Task: Show me every line in the listing that has the word "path".

★ ★ ★ ★ ★

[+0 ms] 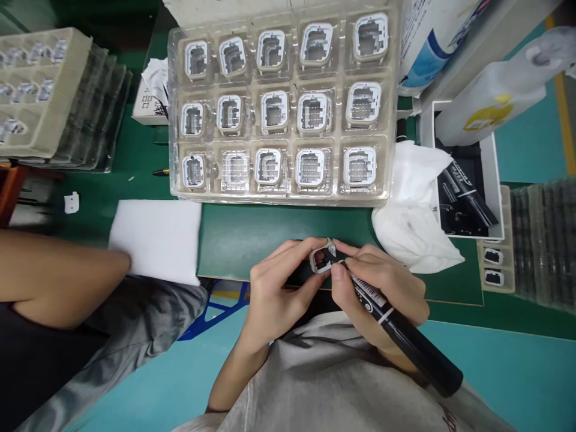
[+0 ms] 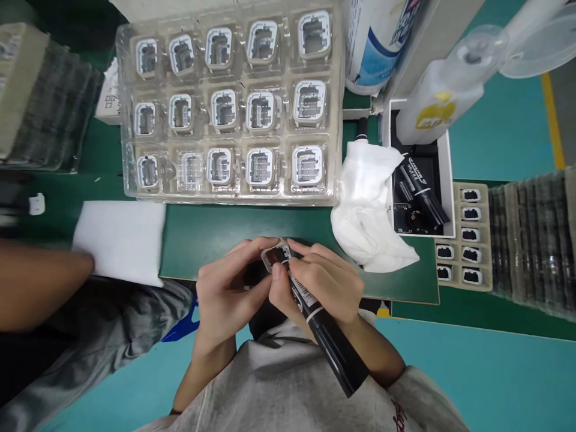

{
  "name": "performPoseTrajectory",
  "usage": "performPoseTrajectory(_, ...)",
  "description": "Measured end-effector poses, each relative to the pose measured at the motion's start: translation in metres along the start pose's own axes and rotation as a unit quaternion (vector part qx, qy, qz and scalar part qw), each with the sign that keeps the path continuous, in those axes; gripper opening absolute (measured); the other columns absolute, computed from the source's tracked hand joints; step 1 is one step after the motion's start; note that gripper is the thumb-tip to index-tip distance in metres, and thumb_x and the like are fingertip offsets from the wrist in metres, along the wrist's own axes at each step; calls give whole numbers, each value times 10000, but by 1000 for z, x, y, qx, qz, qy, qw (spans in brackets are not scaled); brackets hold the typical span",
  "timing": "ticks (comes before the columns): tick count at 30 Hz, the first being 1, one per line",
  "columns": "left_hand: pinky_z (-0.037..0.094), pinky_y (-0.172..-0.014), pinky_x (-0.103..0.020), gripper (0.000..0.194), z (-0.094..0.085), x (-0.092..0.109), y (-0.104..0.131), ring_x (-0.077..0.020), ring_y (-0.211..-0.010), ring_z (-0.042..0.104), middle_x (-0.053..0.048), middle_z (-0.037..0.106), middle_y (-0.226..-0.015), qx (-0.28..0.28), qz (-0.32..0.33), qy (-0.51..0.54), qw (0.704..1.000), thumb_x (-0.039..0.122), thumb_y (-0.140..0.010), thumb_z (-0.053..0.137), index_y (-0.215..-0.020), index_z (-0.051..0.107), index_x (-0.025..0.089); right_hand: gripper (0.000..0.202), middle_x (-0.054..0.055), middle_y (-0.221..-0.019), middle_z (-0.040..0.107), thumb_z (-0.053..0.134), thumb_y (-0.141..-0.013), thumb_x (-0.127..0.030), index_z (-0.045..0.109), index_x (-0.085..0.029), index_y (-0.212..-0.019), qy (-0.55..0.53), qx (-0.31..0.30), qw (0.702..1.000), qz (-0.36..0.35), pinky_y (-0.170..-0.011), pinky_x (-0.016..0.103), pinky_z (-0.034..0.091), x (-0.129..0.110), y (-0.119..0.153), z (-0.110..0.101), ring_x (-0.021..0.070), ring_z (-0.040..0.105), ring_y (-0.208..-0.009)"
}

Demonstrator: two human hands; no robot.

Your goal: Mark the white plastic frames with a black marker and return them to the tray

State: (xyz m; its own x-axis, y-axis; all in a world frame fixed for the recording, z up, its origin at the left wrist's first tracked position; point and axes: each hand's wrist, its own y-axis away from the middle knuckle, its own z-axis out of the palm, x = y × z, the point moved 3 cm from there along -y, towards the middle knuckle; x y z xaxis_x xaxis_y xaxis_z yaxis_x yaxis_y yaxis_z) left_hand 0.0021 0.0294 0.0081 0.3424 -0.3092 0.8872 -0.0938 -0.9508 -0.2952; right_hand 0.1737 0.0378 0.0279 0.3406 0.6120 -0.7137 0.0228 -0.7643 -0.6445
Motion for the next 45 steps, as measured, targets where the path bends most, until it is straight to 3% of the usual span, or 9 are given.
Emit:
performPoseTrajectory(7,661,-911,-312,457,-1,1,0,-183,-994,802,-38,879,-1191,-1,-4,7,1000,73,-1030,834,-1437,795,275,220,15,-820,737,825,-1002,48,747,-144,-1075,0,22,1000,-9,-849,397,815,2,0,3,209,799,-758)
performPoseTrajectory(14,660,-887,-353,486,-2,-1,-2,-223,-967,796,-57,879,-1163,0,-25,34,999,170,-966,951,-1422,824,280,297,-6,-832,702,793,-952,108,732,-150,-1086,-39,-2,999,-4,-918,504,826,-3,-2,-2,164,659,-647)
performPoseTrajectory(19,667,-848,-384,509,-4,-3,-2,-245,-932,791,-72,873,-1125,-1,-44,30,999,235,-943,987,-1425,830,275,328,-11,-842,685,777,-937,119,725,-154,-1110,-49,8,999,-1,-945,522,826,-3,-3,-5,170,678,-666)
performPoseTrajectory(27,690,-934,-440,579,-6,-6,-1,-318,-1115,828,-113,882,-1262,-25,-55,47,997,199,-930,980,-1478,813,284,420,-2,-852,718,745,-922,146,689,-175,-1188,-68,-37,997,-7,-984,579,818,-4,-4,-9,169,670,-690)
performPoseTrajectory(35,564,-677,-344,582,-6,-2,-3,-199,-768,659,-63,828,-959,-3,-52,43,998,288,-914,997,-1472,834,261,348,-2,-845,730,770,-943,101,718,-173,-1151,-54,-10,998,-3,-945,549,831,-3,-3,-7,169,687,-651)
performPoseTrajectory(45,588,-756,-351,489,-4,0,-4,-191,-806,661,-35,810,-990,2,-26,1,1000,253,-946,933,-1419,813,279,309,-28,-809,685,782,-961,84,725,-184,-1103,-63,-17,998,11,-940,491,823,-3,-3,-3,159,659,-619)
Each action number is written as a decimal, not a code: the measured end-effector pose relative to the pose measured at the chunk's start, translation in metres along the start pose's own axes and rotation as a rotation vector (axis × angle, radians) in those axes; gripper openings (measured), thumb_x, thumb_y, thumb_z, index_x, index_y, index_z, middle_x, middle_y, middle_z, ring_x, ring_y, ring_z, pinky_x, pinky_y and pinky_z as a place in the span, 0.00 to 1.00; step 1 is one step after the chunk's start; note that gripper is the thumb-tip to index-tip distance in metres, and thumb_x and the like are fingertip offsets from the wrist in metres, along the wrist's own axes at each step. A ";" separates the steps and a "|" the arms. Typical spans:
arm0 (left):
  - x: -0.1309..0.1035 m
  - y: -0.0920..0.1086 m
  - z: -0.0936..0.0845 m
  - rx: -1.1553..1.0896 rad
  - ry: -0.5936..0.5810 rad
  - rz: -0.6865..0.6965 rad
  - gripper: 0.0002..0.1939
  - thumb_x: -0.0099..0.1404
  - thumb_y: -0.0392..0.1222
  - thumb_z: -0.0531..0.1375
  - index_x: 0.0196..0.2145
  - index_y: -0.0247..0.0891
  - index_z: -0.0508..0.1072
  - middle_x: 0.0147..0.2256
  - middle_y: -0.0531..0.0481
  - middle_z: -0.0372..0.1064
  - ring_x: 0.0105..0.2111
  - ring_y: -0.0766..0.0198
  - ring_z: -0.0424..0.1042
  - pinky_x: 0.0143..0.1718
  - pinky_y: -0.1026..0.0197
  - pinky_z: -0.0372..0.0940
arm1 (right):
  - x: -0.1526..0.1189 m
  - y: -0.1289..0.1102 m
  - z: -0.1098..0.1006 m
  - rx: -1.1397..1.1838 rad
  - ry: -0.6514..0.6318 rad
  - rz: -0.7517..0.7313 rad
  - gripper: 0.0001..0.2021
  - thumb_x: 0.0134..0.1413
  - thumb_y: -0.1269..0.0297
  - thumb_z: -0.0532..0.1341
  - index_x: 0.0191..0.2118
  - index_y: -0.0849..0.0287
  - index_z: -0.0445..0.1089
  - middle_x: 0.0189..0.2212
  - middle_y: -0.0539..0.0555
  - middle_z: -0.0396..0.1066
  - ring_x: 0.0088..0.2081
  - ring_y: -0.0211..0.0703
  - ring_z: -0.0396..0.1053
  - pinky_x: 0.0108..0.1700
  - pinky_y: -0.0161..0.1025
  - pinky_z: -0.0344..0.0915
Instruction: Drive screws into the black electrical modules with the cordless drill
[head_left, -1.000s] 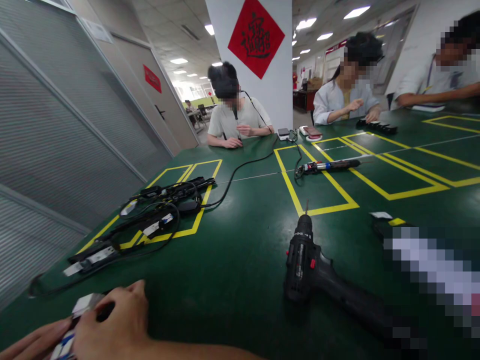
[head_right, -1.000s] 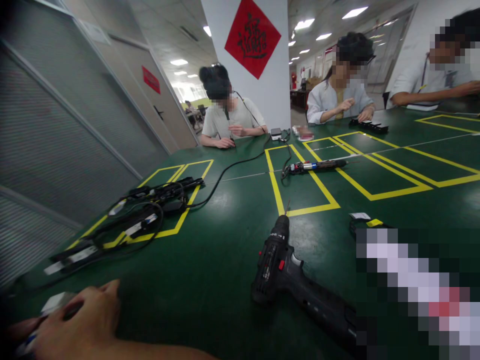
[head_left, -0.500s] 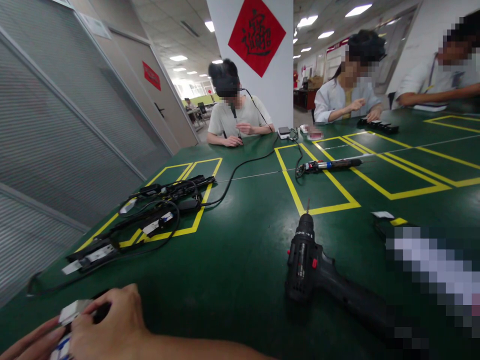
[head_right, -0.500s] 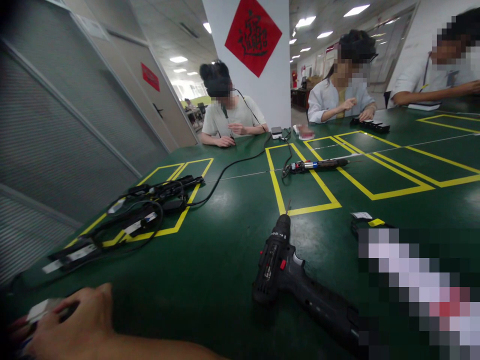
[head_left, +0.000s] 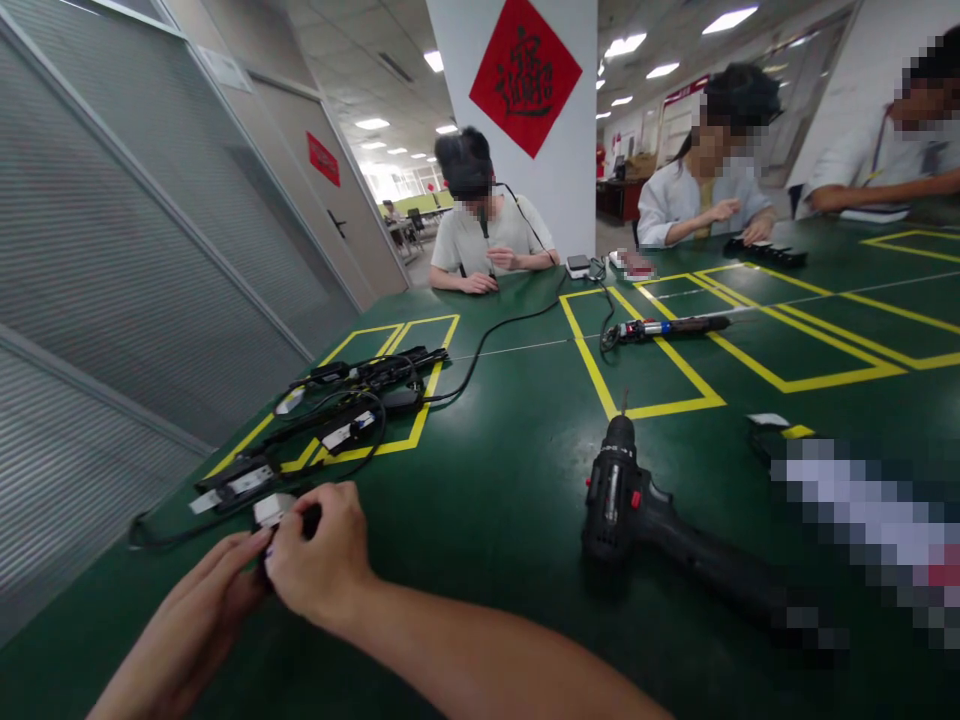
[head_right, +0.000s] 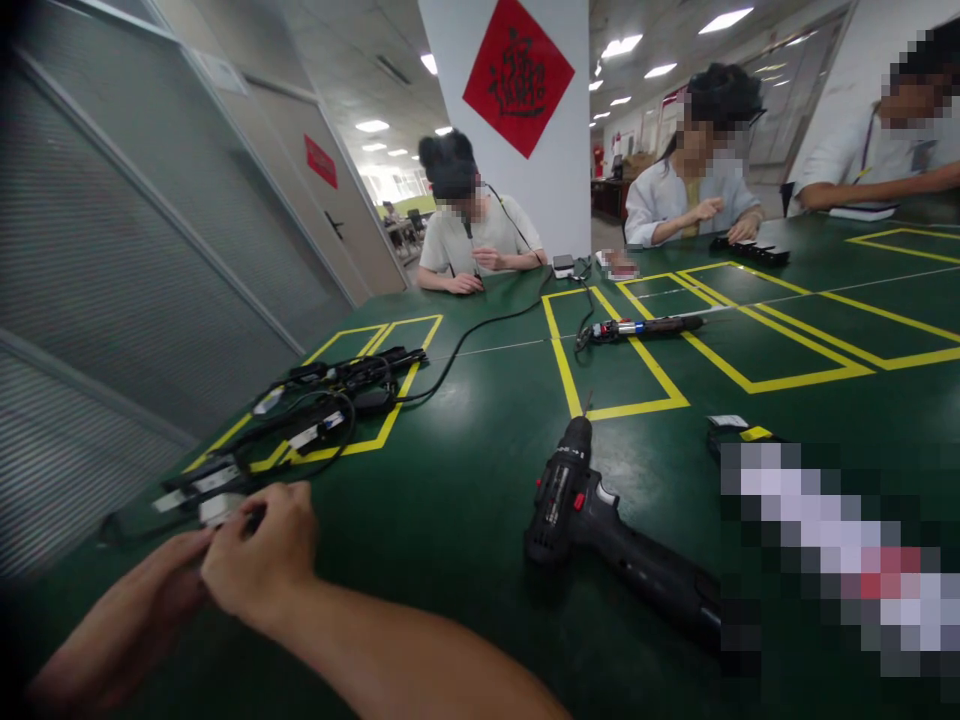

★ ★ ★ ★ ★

Answer for the task:
  "description": "Measured end-effector poses, each relative to the pose measured at the motion's start: translation in metres along the start pose's own axes and rotation as a unit quaternion (vector part qx, qy, qz and scalar part qw), each with the sign that keeps the path continuous, in those axes; gripper opening absolute (measured); the other columns absolute, computed from the source's tracked hand joints; step 1 is one step after the motion's start; note that gripper is the thumb-tip to index-tip distance in metres, and thumb_x and the like are fingertip offsets from the wrist in metres, along the wrist's own axes at each step; calls give whole numbers, each value times 10000, but by 1000 for z, x, y, qx, qz, qy, qw (spans in brackets are not scaled); brackets hold the typical span",
Motion for the next 45 steps, as measured, targets where the path bends most, until it is straight to 3% of the usual span, or 9 are given.

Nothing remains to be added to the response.